BEGIN

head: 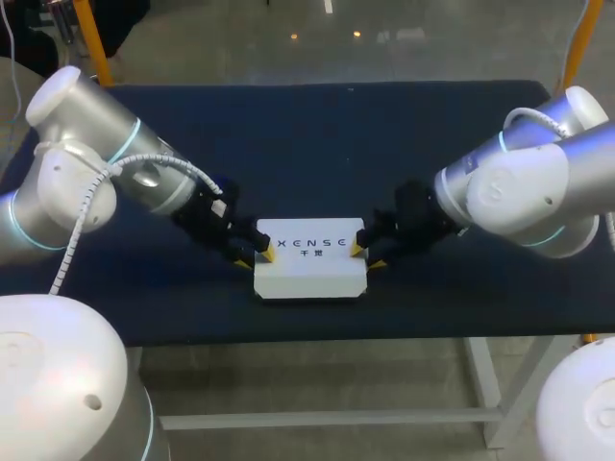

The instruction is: Assemble the packaging by folding the flat box into shape, placing the metal phone stand inside, and closing the box properly

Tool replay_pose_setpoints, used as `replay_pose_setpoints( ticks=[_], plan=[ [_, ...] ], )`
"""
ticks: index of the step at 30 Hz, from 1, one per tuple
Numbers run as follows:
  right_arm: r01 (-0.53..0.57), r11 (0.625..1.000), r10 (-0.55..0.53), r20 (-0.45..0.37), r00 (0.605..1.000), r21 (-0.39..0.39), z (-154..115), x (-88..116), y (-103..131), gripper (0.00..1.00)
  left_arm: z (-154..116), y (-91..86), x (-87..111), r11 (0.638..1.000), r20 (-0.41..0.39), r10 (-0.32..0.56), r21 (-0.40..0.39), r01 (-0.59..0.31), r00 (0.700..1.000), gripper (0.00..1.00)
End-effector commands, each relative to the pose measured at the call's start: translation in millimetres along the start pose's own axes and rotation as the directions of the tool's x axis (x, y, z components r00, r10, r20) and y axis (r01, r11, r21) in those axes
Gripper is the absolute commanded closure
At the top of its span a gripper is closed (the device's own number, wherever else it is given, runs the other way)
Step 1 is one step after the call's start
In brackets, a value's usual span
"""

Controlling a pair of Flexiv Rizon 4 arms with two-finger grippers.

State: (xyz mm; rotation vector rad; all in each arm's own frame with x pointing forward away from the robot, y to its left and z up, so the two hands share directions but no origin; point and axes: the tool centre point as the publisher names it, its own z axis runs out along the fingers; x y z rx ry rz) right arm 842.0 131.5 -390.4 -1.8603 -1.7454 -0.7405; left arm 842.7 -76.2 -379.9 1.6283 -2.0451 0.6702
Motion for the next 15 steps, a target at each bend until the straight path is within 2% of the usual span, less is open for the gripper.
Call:
replay_pose_setpoints(
  ticks=[1,7,13,15],
  plan=[
    [0.009,1.0,-0.009,-0.006,1.0,-0.009,3.0,1.2,-0.6,0.49,3.1,-2.7,0.2,1.0,0.0,0.001,-0.006,-0.001,1.0,0.46],
    [0.027,0.999,-0.028,-0.012,1.0,-0.023,4.0,2.4,-0.5,0.52,3.3,-2.8,1.2,1.0,-0.001,0.0,-0.005,0.0,1.0,0.51],
    [0.03,0.999,-0.031,-0.016,0.999,-0.031,4.2,2.4,-0.2,0.56,3.3,-2.8,1.2,1.0,-0.001,0.0,-0.005,0.0,1.0,0.5],
    [0.03,0.999,-0.031,-0.016,0.999,-0.031,4.2,2.4,-0.2,0.56,3.3,-2.8,1.2,1.0,-0.001,0.0,-0.005,0.0,1.0,0.46]
  ],
)
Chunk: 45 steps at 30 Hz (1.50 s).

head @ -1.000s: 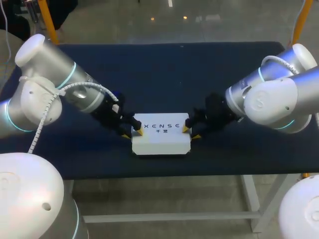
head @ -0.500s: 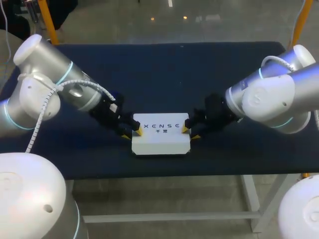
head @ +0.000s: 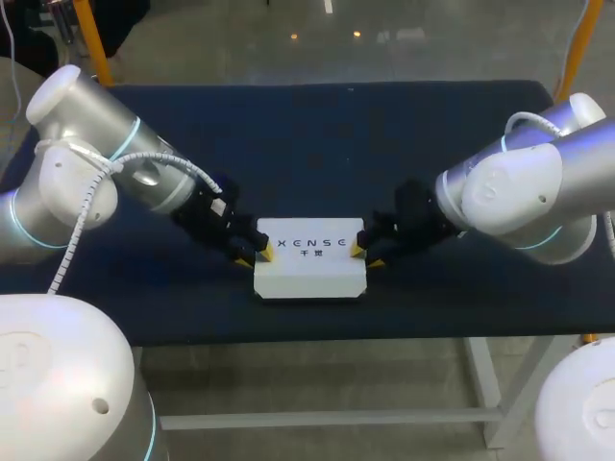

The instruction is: Assemble the packaging by folding the flat box into shape, placing the metal phone stand inside, and closing the box properly

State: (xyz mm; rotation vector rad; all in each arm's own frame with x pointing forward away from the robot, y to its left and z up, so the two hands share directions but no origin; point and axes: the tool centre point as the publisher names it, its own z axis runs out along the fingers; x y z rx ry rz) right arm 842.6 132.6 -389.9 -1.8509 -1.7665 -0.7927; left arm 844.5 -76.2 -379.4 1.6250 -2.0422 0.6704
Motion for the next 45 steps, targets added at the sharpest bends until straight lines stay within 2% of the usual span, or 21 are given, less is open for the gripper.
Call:
replay_pose_setpoints(
  ticks=[1,5,10,17,19,28,31,35,45],
  plan=[
    [0.001,1.0,-0.001,-0.005,1.0,0.001,3.9,1.3,-0.9,0.55,3.8,-1.0,1.4,1.0,0.003,0.0,-0.003,0.0,1.0,0.46],
    [0.001,1.0,-0.001,-0.005,1.0,0.001,3.9,1.3,-0.9,0.56,3.8,-1.0,1.4,1.0,0.003,0.0,-0.003,0.0,1.0,0.38],
    [0.001,1.0,-0.001,-0.005,1.0,0.001,3.9,1.3,-0.9,0.58,3.8,-1.0,1.4,1.0,0.003,0.0,-0.003,0.0,1.0,0.36],
    [0.001,1.0,-0.001,-0.005,1.0,0.001,3.9,1.3,-0.9,0.59,3.8,-1.0,1.4,1.0,0.003,0.0,-0.003,0.0,1.0,0.4],
    [0.001,1.0,-0.001,-0.005,1.0,0.001,3.9,1.3,-0.9,0.58,3.8,-1.0,1.4,1.0,0.003,0.0,-0.003,0.0,1.0,0.48],
    [-0.014,1.0,0.014,0.008,1.0,0.013,6.4,-3.3,0.1,0.46,5.4,-1.2,-0.1,1.0,0.0,-0.003,-0.021,0.003,1.0,0.54],
    [-0.018,1.0,0.018,0.012,1.0,0.022,6.7,-4.6,0.6,0.45,5.9,-1.1,-0.3,1.0,0.002,-0.004,-0.024,0.004,1.0,0.55],
    [-0.018,0.999,0.018,0.013,1.0,0.031,6.4,-5.7,1.6,0.5,6.9,-1.2,-0.7,1.0,0.002,-0.004,-0.03,0.004,1.0,0.56],
    [-0.007,0.998,0.007,-0.002,1.0,0.06,5.6,-3.9,2.6,0.51,7.6,-1.7,0.6,0.998,-0.013,-0.007,-0.067,0.006,1.0,0.55]
  ],
)
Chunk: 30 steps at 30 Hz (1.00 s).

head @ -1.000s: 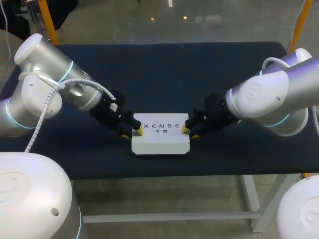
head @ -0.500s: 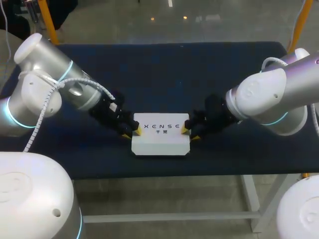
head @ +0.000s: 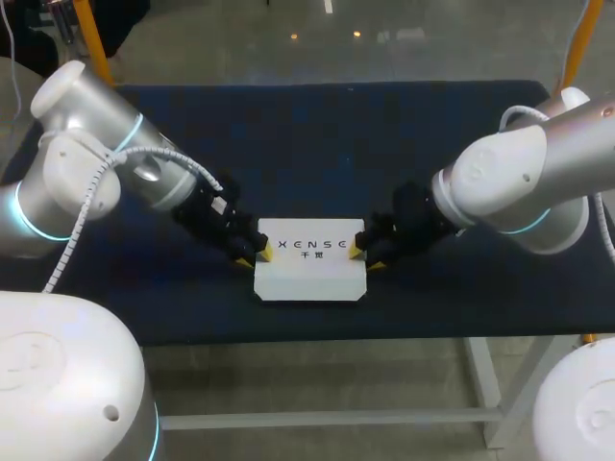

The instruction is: Assemble the packaging by folding the flat box into shape, placing the metal phone stand inside, and closing the box properly

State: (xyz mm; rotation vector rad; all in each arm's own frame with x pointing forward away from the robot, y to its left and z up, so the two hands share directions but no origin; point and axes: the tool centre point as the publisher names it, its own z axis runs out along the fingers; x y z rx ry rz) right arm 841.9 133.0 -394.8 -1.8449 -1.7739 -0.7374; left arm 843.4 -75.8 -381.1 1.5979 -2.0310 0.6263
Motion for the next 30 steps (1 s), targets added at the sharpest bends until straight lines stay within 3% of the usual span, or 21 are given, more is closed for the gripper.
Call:
replay_pose_setpoints(
  ticks=[1,30],
  plan=[
    [-0.002,1.0,0.002,-0.022,1.0,0.026,2,-1,4,0.51,6,-2.9,1.9,1.0,-0.003,-0.006,-0.028,0.006,1.0,0.55],
    [-0.052,0.991,0.056,-0.03,0.998,0.12,-8,13,13,0.48,-6,-0.5,15.2,0.992,-0.012,-0.064,-0.113,0.062,0.998,0.53]
  ],
)
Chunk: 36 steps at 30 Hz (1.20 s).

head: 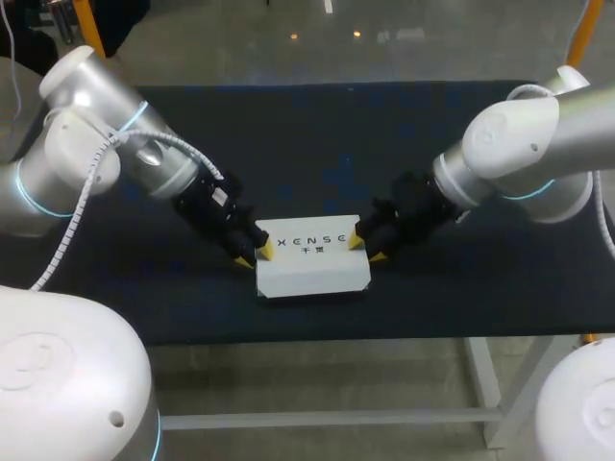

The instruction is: Assemble the packaging by folding the flat box into shape, placing the metal phone stand inside, and closing the box properly

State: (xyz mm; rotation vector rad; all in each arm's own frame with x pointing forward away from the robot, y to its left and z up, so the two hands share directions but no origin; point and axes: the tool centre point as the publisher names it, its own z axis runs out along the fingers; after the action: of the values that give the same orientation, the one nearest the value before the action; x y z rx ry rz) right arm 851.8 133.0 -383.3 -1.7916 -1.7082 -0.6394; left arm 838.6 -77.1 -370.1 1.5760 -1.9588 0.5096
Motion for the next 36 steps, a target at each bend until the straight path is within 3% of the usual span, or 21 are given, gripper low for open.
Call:
replay_pose_setpoints(
  ticks=[1,8,13,36],
  plan=[
    [-0.007,1.0,0.007,-0.002,1.0,0.017,0,6,2,0.46,1,-4.2,6.9,1.0,0.007,-0.011,-0.012,0.011,1.0,0.52],
    [-0.032,0.999,0.032,-0.001,0.999,0.031,-1,7,2,0.48,-1,-5.3,8.9,0.999,0.002,-0.044,-0.015,0.044,0.999,0.53],
    [-0.049,0.998,0.049,0.003,0.999,0.04,-3,9,1,0.42,-2,-4.5,10.4,0.998,0.004,-0.058,-0.012,0.058,0.998,0.53],
    [-0.149,0.981,0.143,0.061,0.988,0.121,-13,11,1,0.44,-5,0.3,19.7,0.991,0.027,-0.124,-0.043,0.125,0.992,0.53]
  ],
)
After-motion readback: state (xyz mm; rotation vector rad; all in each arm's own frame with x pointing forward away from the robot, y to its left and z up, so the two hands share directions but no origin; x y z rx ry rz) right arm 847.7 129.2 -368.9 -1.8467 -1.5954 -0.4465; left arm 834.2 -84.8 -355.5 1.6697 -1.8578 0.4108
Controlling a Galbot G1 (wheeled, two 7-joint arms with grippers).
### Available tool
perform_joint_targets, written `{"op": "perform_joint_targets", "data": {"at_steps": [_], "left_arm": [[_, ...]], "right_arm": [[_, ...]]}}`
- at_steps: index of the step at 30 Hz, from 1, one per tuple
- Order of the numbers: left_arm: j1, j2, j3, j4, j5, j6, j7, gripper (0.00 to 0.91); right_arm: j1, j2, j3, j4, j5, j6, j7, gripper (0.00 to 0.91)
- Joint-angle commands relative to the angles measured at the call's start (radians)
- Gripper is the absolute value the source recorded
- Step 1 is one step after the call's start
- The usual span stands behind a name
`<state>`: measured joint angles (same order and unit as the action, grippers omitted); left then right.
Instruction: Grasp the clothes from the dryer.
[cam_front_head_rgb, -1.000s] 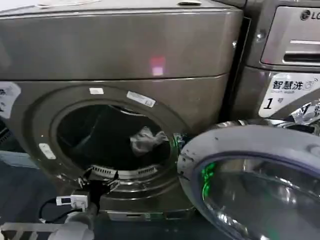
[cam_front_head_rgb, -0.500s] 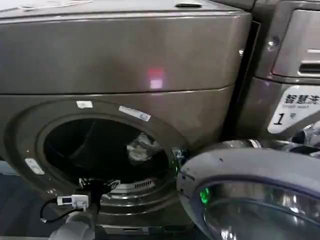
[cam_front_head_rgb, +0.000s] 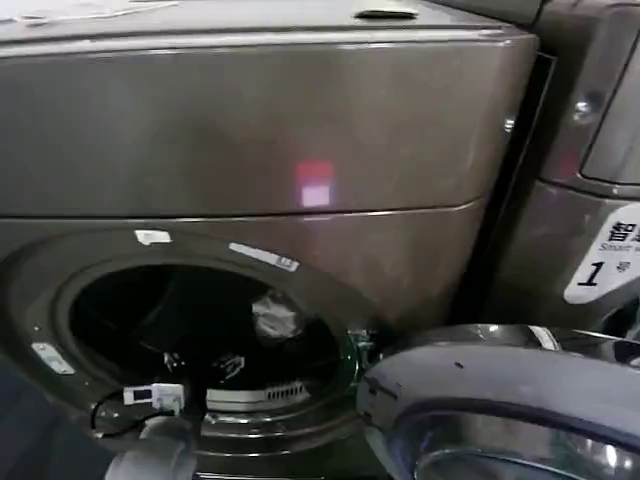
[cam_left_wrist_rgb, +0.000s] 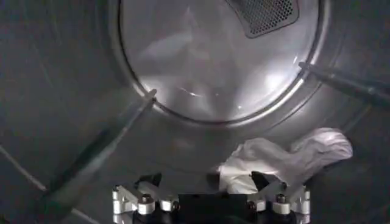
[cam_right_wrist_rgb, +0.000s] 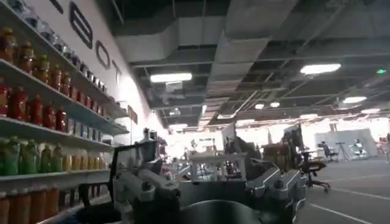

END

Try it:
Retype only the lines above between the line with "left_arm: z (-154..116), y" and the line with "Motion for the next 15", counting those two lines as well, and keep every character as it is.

Answer space:
  left_arm: z (-154..116), y (-91..86), x (-87..111), r11 (0.638..1.000), r20 (-0.41..0.39), r10 (-0.32..0.56), r21 (-0.40..0.39), r01 (-0.59..0.31), r00 (0.700..1.000), gripper (0.00..1.00)
End-effector commands, each relative to the pose measured at the call's start: translation in millimetres along the start pose's own axes and rotation as the directions of the tool's x axis (x, y, z components r00, r10, r20) and y axis (r01, r11, r21) in those axes
Gripper is the absolute commanded closure
At the top of its span a gripper is closed (the device's own number, wherever else it is given, runs the other way)
Step 1 is one step after the call's start
In brackets, a value's usual span
"""

Controlling a pair of Flexiv Rizon 4 arms with two-finger grippers.

State: (xyz mm; rotation vector rad; all in each arm's own frame with x pointing forward away from the robot, y to its left and z up, so the two hands share directions but no origin; point and axes: the tool centre point as the publisher names it, its own z axis runs out along the fingers; x y z rx ry rz) right arm 842.0 131.5 -390.4 -1.8603 -1.7454 -0.7405; left arm 842.7 -76.2 -379.9 1.6283 -2.0451 0.6702
Motion for the next 15 steps, a target at each bend until the straight path is within 2% of the usual span, less is open for the gripper.

This exercise calls for no further output.